Normal Distribution -Acceptable Pins

#1
A company supplies pins in bulk to a customer. The company uses an automatic lathe to produce the pins. The machine are normally distributed with a mean of 1.012 inches and a standard deviation of 0.018 inch. The customer will buy only those pins with lengths in the interval 1.00 + or minus 0.02 inch. The customer wants the length to be 1.00 inch but will accept up to 0.02 inch deviation on either side.

Question - If the lathe can be adjusted to have the mean of the lengths to any desired value, what should it.
be adjusted to? Why?

Please help I am stuck answering this question.

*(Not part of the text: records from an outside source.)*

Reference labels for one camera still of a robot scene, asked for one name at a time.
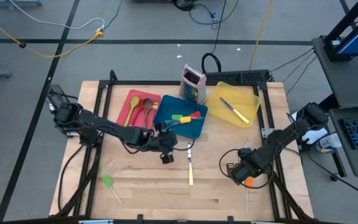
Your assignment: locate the copper metal spoon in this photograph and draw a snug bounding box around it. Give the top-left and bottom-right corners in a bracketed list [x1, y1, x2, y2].
[149, 100, 160, 124]

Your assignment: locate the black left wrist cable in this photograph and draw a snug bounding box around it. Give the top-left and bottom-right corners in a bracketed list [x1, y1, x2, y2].
[116, 124, 196, 156]

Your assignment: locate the black arm base cable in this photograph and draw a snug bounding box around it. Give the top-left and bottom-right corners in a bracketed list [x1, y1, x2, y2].
[301, 148, 358, 202]
[57, 144, 86, 214]

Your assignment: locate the yellow spatula clear handle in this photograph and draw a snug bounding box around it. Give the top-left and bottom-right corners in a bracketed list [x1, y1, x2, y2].
[163, 116, 193, 128]

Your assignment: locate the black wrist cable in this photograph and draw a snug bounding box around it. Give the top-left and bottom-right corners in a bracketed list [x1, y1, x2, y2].
[116, 124, 196, 156]
[218, 148, 275, 190]

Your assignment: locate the white floor cable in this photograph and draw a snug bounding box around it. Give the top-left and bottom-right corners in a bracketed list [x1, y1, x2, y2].
[9, 0, 106, 31]

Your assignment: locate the thin black floor cable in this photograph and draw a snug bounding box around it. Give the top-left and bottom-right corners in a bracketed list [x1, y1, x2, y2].
[103, 0, 124, 29]

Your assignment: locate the red spatula clear handle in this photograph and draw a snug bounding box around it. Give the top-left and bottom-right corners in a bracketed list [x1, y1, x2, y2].
[165, 110, 203, 125]

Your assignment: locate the silver metal spoon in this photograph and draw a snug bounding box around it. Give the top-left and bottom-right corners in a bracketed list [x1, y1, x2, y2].
[142, 98, 154, 125]

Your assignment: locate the yellow power cord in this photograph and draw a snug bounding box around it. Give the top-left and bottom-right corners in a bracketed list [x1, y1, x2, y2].
[249, 0, 275, 71]

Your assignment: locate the pink plastic tray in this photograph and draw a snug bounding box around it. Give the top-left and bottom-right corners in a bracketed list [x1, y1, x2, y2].
[115, 89, 162, 131]

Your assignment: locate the white bottle blue label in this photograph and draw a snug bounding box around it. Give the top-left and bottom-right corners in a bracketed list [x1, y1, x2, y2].
[314, 132, 344, 154]

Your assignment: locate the pink-topped metal box grater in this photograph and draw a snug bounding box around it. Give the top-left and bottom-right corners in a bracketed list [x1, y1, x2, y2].
[178, 63, 207, 105]

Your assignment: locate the white paper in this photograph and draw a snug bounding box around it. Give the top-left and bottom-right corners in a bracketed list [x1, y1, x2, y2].
[290, 110, 329, 146]

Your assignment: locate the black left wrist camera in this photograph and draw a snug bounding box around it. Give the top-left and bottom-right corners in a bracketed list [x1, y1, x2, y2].
[160, 153, 175, 165]

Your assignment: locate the green silicone spoon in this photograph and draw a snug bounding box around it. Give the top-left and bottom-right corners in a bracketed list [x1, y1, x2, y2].
[122, 96, 140, 129]

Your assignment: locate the yellow floor cable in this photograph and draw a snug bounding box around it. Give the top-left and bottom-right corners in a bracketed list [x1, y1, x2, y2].
[0, 9, 104, 58]

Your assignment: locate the grey desk with monitor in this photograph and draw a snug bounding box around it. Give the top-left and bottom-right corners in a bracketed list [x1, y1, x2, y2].
[311, 35, 358, 109]

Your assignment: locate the thick black looped cable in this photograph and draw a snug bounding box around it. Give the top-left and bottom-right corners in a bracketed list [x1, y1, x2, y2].
[201, 0, 228, 75]

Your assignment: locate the thin black desk cable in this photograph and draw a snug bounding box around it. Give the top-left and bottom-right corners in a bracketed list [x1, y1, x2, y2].
[285, 57, 318, 96]
[280, 54, 317, 83]
[268, 48, 315, 73]

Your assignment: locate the orange spatula clear handle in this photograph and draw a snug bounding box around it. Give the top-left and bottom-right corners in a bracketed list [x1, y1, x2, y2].
[244, 176, 254, 215]

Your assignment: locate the coiled black floor cable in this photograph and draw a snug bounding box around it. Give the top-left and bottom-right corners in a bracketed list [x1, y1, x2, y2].
[173, 0, 228, 26]

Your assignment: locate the red silicone spoon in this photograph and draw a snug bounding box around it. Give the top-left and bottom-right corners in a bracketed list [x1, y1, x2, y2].
[131, 98, 145, 125]

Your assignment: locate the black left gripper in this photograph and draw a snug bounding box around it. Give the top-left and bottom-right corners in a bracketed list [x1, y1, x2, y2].
[153, 121, 179, 155]

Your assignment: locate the blue plastic tray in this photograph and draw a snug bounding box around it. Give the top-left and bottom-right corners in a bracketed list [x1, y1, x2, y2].
[153, 95, 209, 140]

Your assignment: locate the black perforated power box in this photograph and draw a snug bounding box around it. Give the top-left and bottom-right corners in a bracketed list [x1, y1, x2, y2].
[203, 70, 241, 84]
[240, 70, 270, 83]

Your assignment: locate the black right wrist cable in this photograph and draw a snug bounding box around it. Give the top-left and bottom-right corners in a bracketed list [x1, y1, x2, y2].
[218, 148, 275, 190]

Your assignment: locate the black aluminium table frame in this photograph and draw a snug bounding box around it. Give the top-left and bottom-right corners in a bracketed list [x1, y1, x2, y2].
[54, 70, 315, 224]

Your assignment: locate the yellow plastic tray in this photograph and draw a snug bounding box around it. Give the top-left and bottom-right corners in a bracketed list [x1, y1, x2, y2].
[206, 80, 262, 129]

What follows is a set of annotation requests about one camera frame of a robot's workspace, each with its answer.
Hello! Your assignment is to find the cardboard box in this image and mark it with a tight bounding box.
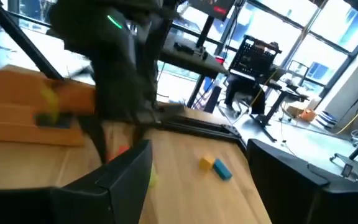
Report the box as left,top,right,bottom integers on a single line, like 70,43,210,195
285,103,319,123

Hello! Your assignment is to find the black floor stand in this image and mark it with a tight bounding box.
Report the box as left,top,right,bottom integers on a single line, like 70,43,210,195
328,126,358,185

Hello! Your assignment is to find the black monitor with red bar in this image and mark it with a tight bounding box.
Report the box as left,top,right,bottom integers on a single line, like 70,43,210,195
187,0,236,22

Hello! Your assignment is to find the large red block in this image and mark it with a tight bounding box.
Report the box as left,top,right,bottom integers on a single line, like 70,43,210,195
106,145,131,162

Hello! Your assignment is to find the black diagonal frame strut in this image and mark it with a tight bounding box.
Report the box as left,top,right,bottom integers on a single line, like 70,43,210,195
0,0,64,81

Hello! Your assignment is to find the black office desk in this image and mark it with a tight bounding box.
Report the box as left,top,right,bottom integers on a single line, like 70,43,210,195
249,79,311,143

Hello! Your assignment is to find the orange plastic bin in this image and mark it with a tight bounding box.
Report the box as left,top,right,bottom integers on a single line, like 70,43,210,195
0,64,96,147

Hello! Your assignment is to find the black aluminium table frame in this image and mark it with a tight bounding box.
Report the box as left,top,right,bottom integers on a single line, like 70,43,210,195
152,107,249,153

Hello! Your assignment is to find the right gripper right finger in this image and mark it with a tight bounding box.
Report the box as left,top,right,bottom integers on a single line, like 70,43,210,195
246,138,358,224

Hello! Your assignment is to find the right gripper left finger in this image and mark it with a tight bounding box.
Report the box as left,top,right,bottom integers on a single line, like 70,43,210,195
0,139,154,224

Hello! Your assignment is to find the black pegboard desk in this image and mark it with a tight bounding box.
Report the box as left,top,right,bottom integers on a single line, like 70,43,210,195
227,34,283,79

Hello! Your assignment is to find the medium blue block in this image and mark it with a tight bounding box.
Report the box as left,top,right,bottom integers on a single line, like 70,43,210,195
212,157,234,182

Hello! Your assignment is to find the medium green block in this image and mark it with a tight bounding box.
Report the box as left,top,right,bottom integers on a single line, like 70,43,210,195
39,85,61,124

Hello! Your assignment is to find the person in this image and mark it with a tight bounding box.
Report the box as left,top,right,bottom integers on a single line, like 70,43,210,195
223,40,281,116

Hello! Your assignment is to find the small yellow block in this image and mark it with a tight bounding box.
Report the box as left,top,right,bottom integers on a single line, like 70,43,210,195
198,154,216,172

I have attempted to answer the problem. I have 1.00 as the answer.
This appears to result in the lowest SSD and MSD. I am just not sure that I have done it right.

.99 - 1.00 div. 0.018 and
1.02 - 1.00 div. 0.018

Resulting in .7335
 
Last edited:

JohnM

TS Contributor
#2
The lathe should be adjusted to produce pins with length 1.00 inch --> centering the lathe in the customer's specifications will minimize the number of pins that are outside of the customer's specs.

No math is really necessary here - since a normal distribution is symmetrical, in order to minimize the tail areas outside the specifications, you should center the process right in the middle of the specs.